Trop de décisions sont prises sans tenir compte des personnels.
Il en va ainsi trop souvent dans les projets de rénovation ou de construction mais également lorsqu’on met en place des dispositifs, des programmes d’apprentissage, sans prendre en compte l’expertise des personnels.
Des décisions souvent peu suivies d’effet
De nombreuses décisions sont prises, dont peu atteignent leurs objectifs.
Il y a donc une contradiction intrinsèque entre le volontarisme affiché et le désintérêt pour cette transformation et ce qu’elle exige.
En matière d’éducation au développement durable, expression que nous interrogeons, beaucoup est annoncé. L’éducation au développement durable, dont relèvent les enjeux climatiques, a fait l’objet en mars 2023 d’une proposition du Conseil supérieur des programmes : « Renforcement des apprentissages liés au développement durable depuis l’école jusqu’au lycée ». Cette proposition évoque l’enjeu crucial de la mise en œuvre de l’EDD à travers deux modalités complémentaires, les enseignements disciplinaires et les activités et projets éducatifs.

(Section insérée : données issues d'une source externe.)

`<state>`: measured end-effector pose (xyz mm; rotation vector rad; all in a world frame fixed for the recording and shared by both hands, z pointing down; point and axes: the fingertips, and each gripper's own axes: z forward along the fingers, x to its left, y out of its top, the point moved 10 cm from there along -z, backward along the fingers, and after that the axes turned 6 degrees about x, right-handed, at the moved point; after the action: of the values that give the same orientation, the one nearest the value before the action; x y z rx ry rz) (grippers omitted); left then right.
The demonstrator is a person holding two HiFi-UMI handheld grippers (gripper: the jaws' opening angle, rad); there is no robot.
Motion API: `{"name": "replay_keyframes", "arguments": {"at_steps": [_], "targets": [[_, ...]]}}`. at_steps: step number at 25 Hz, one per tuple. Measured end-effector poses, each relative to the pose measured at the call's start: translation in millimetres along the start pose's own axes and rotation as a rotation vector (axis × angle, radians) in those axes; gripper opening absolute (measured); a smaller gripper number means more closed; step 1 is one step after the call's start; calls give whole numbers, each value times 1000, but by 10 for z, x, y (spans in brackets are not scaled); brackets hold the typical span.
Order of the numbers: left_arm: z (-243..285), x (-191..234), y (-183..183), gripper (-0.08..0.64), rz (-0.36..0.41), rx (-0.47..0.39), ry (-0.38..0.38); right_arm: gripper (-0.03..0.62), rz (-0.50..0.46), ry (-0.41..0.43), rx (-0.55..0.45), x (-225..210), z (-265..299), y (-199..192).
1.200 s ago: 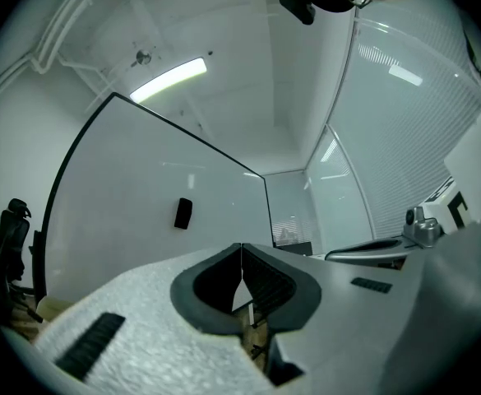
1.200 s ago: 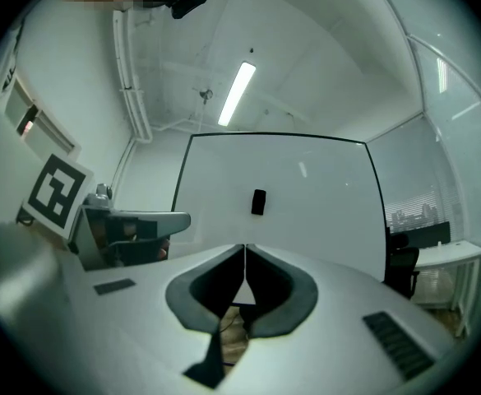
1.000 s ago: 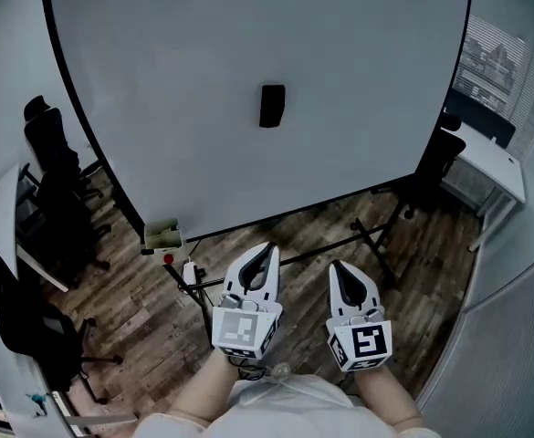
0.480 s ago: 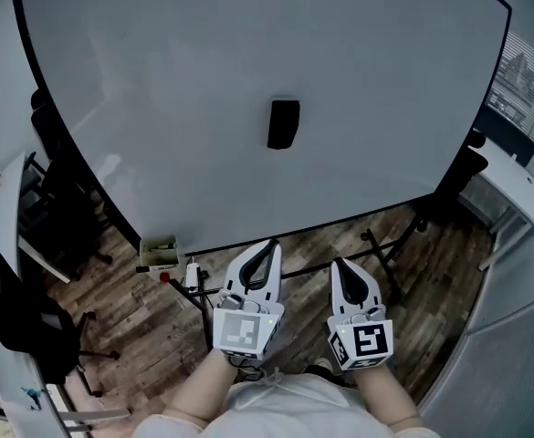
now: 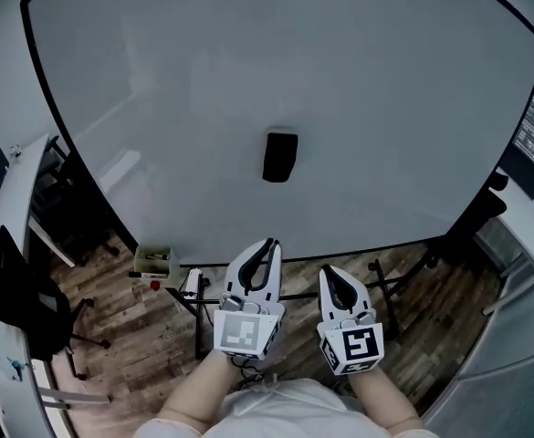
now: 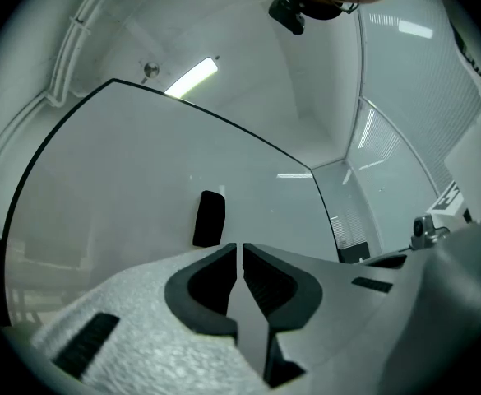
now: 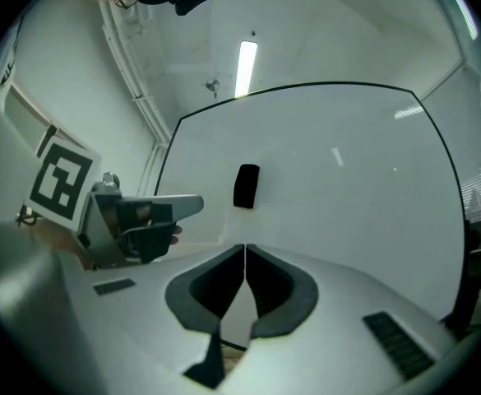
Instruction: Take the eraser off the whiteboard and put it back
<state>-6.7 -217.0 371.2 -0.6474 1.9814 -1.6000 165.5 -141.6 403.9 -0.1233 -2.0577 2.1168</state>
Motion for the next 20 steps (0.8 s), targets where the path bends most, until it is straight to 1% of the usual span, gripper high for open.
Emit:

Nous constatons trop souvent que la mise en œuvre des textes en la matière repose sur l’engagement individuel de collègues, souvent en sus de leurs obligations de service, et qui sont bien peu reconnu⋅es dans les projets qu’ils mettent en œuvre.
La généralisation des éco-délégué⋅es (Loi climat et résilience) et la mise en place d’une composante environnementale à la rentrée 2022 pour les Comité d’éducation à la santé et à la citoyenneté (Article L421-8 du code de l’éducation) présentent les mêmes limites.
Les réglementations sont trop souvent respectées pour la forme faute de moyens en temps, principalement, pour les mettre en œuvre.
Un bilan peu flatteur qui incite à des changements en profondeur
Ce qui l’emporte réellement c’est la souffrance, la mise en danger de nos collègues et des élèves face au manque d’adaptation, la mise en œuvre limitée des décisions pourtant pertinentes sur le plan éducatif, le retard dans la prise en compte de bien des thématiques au premier chef le bâti scolaire, mais également les déplacements ou la restauration collective.
Cette audition avait lieu lors de la journée mondiale des enseignantes et des enseignants.
Alors que le manque d’attractivité déstabilise nos professions, il est temps de faire de l’école un lieu de travail qui est attaché à la santé, aux conditions de travail de ses agent·es, un lieu de travail porteur de sens, pour ses personnels comme pour les élèves qui nous sont confié·es.